Buying a P106-90 card certainly won't make you rich any time soon -- but at the same time, it won't be burning a hole in your electric bill, either. With an average of seventy Watts consumed, it works more efficiently than some light-bulbs, while consistently outputting about a dollar a day. As far as I can tell, it functions every bit the same as a GTX 1060 when it comes to protein folding. And although gaming on the thing isn't a straightforward endeavor, it's not impossible either -- and the results aren't unpleasant to behold.
In short: there will be a fundamental difference in how much you pay for a GTX 1060 versus a P106-90. Those costs will stem both from the inherent restrictions of the card's chipset, combined with the pains a user will undergo in setting up their hardware to perform their function of choice.
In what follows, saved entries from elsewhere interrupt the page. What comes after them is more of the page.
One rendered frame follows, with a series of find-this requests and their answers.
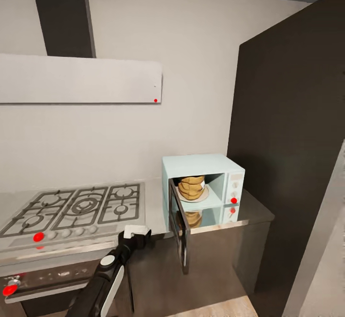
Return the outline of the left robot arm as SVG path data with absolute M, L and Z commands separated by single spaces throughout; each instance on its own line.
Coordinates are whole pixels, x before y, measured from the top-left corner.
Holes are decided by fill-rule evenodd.
M 92 279 L 74 295 L 65 317 L 105 317 L 124 276 L 134 250 L 149 243 L 151 229 L 146 225 L 126 225 L 118 236 L 118 247 L 99 262 Z M 148 233 L 135 234 L 135 233 Z

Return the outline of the popcorn bag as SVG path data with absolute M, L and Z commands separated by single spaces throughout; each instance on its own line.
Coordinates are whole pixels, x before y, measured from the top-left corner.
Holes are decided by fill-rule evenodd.
M 204 192 L 204 178 L 205 175 L 179 177 L 178 189 L 183 197 L 188 200 L 199 198 Z

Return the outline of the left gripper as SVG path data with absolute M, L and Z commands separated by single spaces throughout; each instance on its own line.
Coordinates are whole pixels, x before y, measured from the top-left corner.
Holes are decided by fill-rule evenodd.
M 149 243 L 151 236 L 151 229 L 146 235 L 143 234 L 134 234 L 132 238 L 124 238 L 124 233 L 120 233 L 118 236 L 118 245 L 125 246 L 130 251 L 130 256 L 133 254 L 134 250 L 139 249 L 143 250 L 146 243 Z

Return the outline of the microwave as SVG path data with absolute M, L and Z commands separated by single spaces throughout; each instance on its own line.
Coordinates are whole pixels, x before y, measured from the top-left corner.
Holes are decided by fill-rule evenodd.
M 183 275 L 189 273 L 191 228 L 184 210 L 241 200 L 245 169 L 221 153 L 162 158 L 162 186 Z M 205 175 L 204 192 L 188 200 L 178 189 L 179 177 Z

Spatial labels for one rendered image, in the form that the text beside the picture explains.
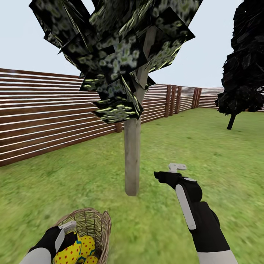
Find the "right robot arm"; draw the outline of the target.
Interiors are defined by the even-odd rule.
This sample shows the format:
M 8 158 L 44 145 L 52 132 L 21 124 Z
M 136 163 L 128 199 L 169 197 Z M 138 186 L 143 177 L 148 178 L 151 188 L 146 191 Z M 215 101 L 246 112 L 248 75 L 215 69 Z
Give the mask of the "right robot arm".
M 196 180 L 182 176 L 185 164 L 170 163 L 168 172 L 154 172 L 160 183 L 169 184 L 182 208 L 187 226 L 193 236 L 200 264 L 238 264 L 221 229 L 217 215 L 207 202 L 201 202 L 202 190 Z

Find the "wicker basket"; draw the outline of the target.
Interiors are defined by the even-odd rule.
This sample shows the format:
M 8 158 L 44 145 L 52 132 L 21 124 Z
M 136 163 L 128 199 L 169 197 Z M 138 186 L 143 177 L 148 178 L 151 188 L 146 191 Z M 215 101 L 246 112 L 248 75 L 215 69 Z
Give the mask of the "wicker basket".
M 109 252 L 109 241 L 110 241 L 110 233 L 111 233 L 111 217 L 109 216 L 108 211 L 104 211 L 103 214 L 100 213 L 98 210 L 86 207 L 84 209 L 77 209 L 71 212 L 70 214 L 64 215 L 61 219 L 59 219 L 52 227 L 59 226 L 60 224 L 63 225 L 64 221 L 69 220 L 71 217 L 73 217 L 73 220 L 76 219 L 76 214 L 82 213 L 81 217 L 83 217 L 84 222 L 88 223 L 87 218 L 88 215 L 86 212 L 92 212 L 93 213 L 93 222 L 99 221 L 100 224 L 100 236 L 99 239 L 95 240 L 95 246 L 97 247 L 96 256 L 99 256 L 99 261 L 97 264 L 107 264 L 107 257 Z M 104 224 L 103 224 L 104 223 Z M 89 233 L 89 225 L 85 224 L 85 233 Z

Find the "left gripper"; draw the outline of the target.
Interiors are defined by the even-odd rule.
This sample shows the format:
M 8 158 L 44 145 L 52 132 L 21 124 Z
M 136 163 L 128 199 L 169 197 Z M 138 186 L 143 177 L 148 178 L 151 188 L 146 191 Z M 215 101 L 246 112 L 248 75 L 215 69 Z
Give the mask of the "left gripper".
M 74 232 L 73 230 L 71 232 L 68 232 L 65 234 L 65 240 L 64 243 L 62 244 L 61 248 L 59 249 L 58 252 L 63 251 L 65 248 L 73 245 L 75 243 L 75 241 L 78 240 L 77 238 L 77 232 Z

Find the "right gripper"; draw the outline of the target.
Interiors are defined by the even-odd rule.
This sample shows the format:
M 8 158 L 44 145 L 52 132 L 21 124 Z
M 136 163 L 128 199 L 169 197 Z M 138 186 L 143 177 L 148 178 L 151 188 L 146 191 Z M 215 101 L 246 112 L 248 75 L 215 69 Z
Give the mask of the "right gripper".
M 171 173 L 166 171 L 154 172 L 155 178 L 159 180 L 160 183 L 167 183 L 171 186 L 171 180 L 174 176 L 181 176 L 180 173 Z M 172 187 L 172 186 L 171 186 Z

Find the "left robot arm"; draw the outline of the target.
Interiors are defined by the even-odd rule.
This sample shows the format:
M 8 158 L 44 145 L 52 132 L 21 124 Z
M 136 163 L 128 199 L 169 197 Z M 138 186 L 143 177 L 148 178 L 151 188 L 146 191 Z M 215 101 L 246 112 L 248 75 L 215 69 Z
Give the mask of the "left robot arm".
M 78 240 L 78 233 L 72 230 L 77 227 L 77 223 L 77 220 L 71 219 L 63 225 L 48 229 L 36 246 L 28 250 L 19 264 L 52 264 L 58 252 L 63 251 Z M 68 232 L 70 230 L 72 231 Z

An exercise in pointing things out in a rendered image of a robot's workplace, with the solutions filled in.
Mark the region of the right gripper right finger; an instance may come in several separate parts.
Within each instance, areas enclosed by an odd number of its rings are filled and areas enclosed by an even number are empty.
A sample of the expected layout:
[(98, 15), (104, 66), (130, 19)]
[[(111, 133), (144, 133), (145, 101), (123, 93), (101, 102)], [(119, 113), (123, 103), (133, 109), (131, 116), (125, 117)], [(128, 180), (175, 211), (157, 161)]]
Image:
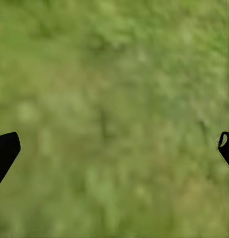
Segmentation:
[(229, 133), (222, 132), (216, 141), (216, 145), (224, 159), (229, 164)]

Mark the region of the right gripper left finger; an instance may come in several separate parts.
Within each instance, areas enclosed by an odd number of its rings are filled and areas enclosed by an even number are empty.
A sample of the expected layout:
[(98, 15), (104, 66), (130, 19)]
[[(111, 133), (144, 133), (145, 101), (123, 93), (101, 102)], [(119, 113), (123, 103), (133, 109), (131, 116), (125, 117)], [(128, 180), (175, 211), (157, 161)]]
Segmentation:
[(20, 151), (17, 132), (0, 136), (0, 184)]
If you're looking at a mining card as a cheaper alternative to a gaming card as an 'easy fixer-upper', you might do well to remind yourself that the money you save might not be worth the man-hours and auxiliary hardware needed to accomplish your goal. If you're looking for an unobtrusive card that works quietly in the background to earn passive income or otherwise to do its part to FOLD proteins for a COVID-19 cure, you could do a lot worse than a humble and efficient mining card bought second hand.